Perception, langage, mémoire, raisonnement, décision, mouvement… Tous ces processus mentaux relèvent de la cognition. En clair, des fonctions de la connaissance. Il s’agit d’abord d’un espace pluridisciplinaire où se mêlent, entre autres, psychologie, linguistique, neuroscience, éducation et recherche en informatique et intelligence artificielle. Les champs d’application sont nombreux : médecine, ingénierie, architecture, distribution…

 

L’avenir des applications est prometteur, comme l’assure Paul Bloom, chef des technologies pour la recherche en télécommunication chez IBM : « Dans le monde d’aujourd’hui, nous donnons des réponses imparfaites, parce que nous ne disposons pas de toute l’information.

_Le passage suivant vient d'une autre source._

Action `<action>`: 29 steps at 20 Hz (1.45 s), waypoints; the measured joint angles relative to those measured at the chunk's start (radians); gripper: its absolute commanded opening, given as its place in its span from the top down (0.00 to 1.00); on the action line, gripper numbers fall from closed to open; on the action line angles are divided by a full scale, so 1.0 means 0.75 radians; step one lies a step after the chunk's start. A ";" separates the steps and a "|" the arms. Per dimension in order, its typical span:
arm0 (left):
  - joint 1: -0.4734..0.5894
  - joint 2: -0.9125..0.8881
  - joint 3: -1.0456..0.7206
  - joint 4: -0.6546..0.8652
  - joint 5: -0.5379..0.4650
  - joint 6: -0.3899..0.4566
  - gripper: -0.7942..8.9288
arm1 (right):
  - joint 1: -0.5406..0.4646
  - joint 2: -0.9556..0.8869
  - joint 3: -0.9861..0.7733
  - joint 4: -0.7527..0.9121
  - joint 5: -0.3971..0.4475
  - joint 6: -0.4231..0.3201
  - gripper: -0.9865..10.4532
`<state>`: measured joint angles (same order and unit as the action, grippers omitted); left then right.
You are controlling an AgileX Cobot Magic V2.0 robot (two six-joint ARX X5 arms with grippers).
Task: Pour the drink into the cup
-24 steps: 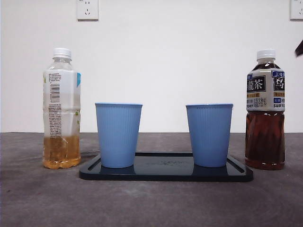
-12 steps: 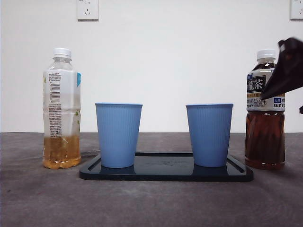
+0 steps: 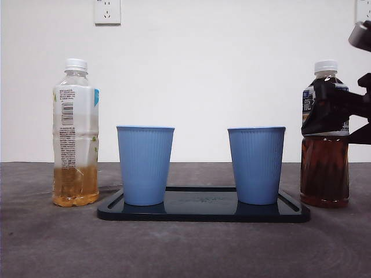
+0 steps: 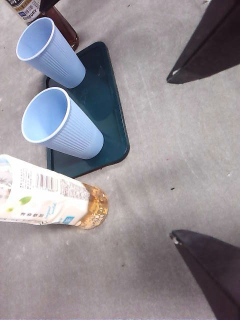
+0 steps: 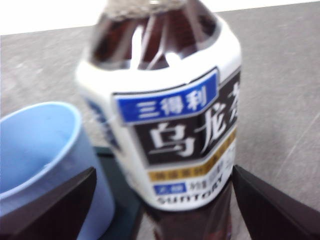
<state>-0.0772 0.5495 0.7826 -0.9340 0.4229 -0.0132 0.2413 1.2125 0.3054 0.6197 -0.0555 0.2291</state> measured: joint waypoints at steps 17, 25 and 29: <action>0.000 0.000 0.000 0.001 0.000 0.000 0.44 | -0.002 0.196 0.000 0.318 0.075 -0.031 0.77; 0.000 0.000 0.000 0.001 0.000 0.000 0.44 | -0.003 -0.109 0.124 -0.286 0.128 -0.143 0.78; 0.000 0.000 0.000 0.002 0.000 0.000 0.44 | -0.004 -0.225 0.393 -0.690 0.182 -0.328 0.79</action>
<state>-0.0772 0.5495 0.7826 -0.9329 0.4229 -0.0132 0.2382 1.0435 0.6003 0.1020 0.0807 -0.0170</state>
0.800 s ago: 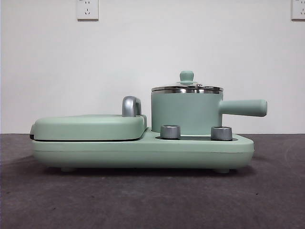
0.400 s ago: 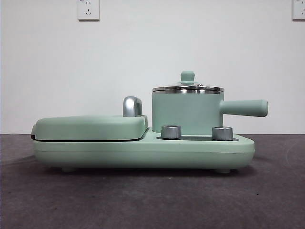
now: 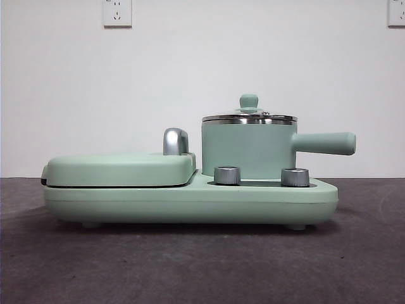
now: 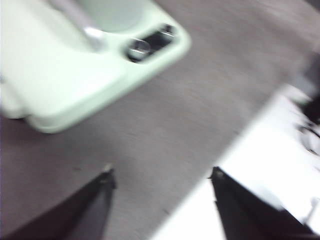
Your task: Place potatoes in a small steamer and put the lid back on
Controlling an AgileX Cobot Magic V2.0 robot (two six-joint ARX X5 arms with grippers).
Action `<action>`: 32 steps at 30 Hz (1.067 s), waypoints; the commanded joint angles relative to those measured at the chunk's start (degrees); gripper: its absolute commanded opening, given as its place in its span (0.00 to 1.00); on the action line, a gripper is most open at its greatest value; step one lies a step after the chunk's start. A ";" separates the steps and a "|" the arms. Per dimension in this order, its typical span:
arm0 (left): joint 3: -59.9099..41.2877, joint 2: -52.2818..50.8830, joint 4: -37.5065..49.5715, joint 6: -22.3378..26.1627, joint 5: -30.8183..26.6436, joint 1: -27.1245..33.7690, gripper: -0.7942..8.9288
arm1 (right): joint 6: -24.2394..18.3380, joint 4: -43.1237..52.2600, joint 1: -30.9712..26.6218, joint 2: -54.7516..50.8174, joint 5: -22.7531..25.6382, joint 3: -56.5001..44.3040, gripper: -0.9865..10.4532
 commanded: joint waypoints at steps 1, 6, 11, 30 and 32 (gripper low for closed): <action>-4.11 -2.56 4.92 -2.80 -0.57 -0.09 0.10 | -1.66 0.55 0.31 0.24 -0.15 0.46 0.09; -6.86 -5.03 4.83 -4.24 -0.57 -0.11 0.10 | -1.97 0.59 0.28 0.20 -0.20 0.48 0.10; -6.86 -5.11 4.13 -4.22 -0.57 -0.11 0.10 | -1.99 0.63 0.28 0.20 -0.15 0.48 0.10; -7.52 -7.32 7.08 -2.73 -0.76 4.46 0.10 | -1.99 0.63 0.28 0.20 -0.17 0.48 0.10; -8.94 -8.50 8.66 -2.21 -0.76 6.97 0.10 | -1.99 0.63 0.28 0.20 -0.17 0.48 0.10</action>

Les systèmes cognitifs peuvent permettre de la recueillir, qu’elle soit vue, entendue ou ressentie, et ainsi de l’utiliser pour délivrer une réponse plus précise au problème qui se présente. »

 

Dans un environnement où la mise en « nuage » d’outils et les architectures big data sont servies à tout va, on voit bien l’intérêt d’IBM d’affirmer son positionnement. En proposant aux entreprises d’utiliser les capacités cognitives de son supercalculateur et en leur permettant de créer leurs propres applications, la firme d’Armonk se fait fort de révolutionner le milieu. Et d’en tirer, au passage, quelques substantiels bénéfices.